Rich Felker wrote:

It went farther because it imposed language-specific semantics in
places where they do not belong. These semantics are correct with
sentences written in human languages which would not have been hard to
explicitly mark up, especially with a word processor doing it for you.
On the other hand they're horribly wrong in computer languages
(meaning any text file meant to be computer-read and -interpreted, not
just programming languages) where explicit markup is highly
undesirable or even illegal.


The Unicode Consortium is quite correctly more concerned with human
languages than programming languages. I think you are arguing yourself
into a dead end. Programming languages are ephemeral and some might argue they are in fact slowly converging with human languages.

Why does plain text still exist?

Read Eric Raymond's "The Art of Unix Programming". He answers the
question quite well.


You missed the point completely. Support of implicit bidirectionality
exists precisely because plain text exists. And it isn't going away any
time soon.

Or I could just ask: should we write C code in MS Word .doc format?

No reason to. Programming editors work well as they are and will
continue to work well after being adapted for Unicode.

I'm not quite sure what point you are trying to make here. Do away with plain text?

No, rather that handling of bidi scripts in plain text should be
biased towards computer languages rather than human languages. This is
both because plain text files are declining in use for human language
texts and increasing in use for computer language texts, and because
the display issues in human language texts can be solved with explicit
embeddign markers (which an editor or word processor could even
auto-insert for you) while the same marks are unwelcome in computer
languages.


You don't appear to have any experience writing lexical scanners for
programming languages. If you did, you would know how utterly trivial it
is to ignore embedded bidi codes an editor might introduce.

Though I haven't checked myself, I wouldn't be surprised if Perl,
Python, PHP, and a host of other programming languages weren't already
doing this, making your concerns pointless. You would probably find it
instructive to look at some lexical scanners.

In particular, an algorithm that only applies reordering within single
'words' would give the desired effects for writing numbers in an RTL
context and for writing single LTR words in a RTL context or single
RTL words in a LTR context. Anything more than that (with unlimited
long range reordering behavior) would then require explicit embedding.
You are aware that numeric expressions can be written differently in Hebrew and Arabic, yes? Sometimes the reordering of numeric expressions differ (i.e. 1/2 in Latin and Hebrew would be presented as 2/1 in Arabic). This also affects other characters often used with numbers such as percent and dollar sign. So even within strictly RTL scripts, different reordering is required depending on which script is being used. But if you know a priori which script is in use, reordering is trivial.
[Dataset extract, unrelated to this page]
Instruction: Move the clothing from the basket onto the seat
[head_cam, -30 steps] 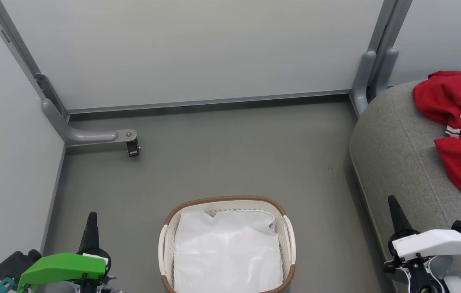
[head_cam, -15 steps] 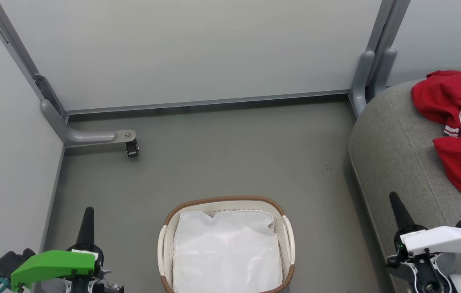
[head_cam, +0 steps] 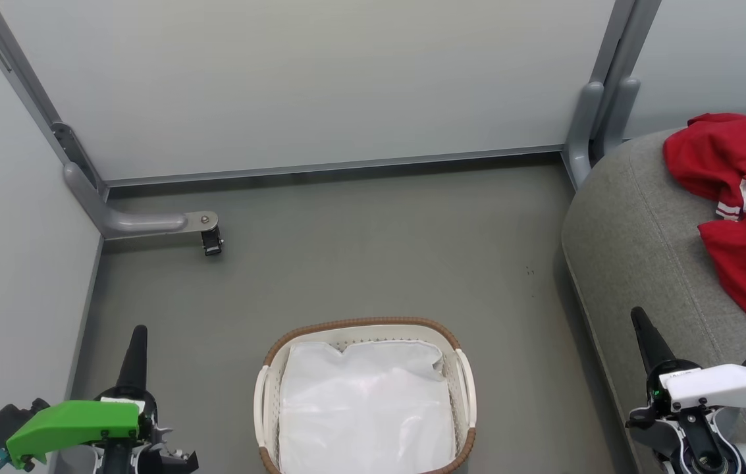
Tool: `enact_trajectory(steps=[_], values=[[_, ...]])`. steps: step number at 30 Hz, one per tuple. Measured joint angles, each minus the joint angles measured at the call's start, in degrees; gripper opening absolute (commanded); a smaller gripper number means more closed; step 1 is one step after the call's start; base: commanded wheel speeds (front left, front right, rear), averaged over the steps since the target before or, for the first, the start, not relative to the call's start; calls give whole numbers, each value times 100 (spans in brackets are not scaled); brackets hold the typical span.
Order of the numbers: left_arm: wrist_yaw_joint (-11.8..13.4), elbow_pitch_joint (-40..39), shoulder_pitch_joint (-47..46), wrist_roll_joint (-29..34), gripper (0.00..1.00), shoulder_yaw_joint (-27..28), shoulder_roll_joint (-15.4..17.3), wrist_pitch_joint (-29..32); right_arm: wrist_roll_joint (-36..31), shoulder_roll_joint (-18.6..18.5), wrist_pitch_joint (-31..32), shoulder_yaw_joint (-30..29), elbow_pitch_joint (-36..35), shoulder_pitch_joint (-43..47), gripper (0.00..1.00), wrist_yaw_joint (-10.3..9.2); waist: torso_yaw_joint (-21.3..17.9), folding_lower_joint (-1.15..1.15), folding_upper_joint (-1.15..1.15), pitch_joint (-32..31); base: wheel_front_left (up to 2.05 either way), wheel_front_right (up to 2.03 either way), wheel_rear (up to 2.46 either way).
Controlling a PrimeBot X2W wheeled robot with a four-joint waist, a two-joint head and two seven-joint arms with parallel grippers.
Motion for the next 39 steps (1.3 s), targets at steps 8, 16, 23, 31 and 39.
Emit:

This is part of the "considered harmful" of bidi. :)
I'm not familiar with all this stuff, but as a mathematician I'm
curious how mathematicians working in these languages write. BTW
mathematical notation is an interesting example where traditional
storage order is visual and not logical.


Considered harmful? This is standard practice in these languages and has
been for a long time. You can't seriously expect readers of RTL
languages to just throw away everything they've learned since childhood
and learn to read their mathematical expressions backwards? Or simply
require that their scripts never appear in a plain text file? That is
ignorant at best and arrogant at worst.

This is the choice of each programming language designer: either allow directional override codes in the source or ban them. Those than ban them obviously assume that knowledge of the language's syntax is sufficient to allow an editor to present the source code text reasonably well.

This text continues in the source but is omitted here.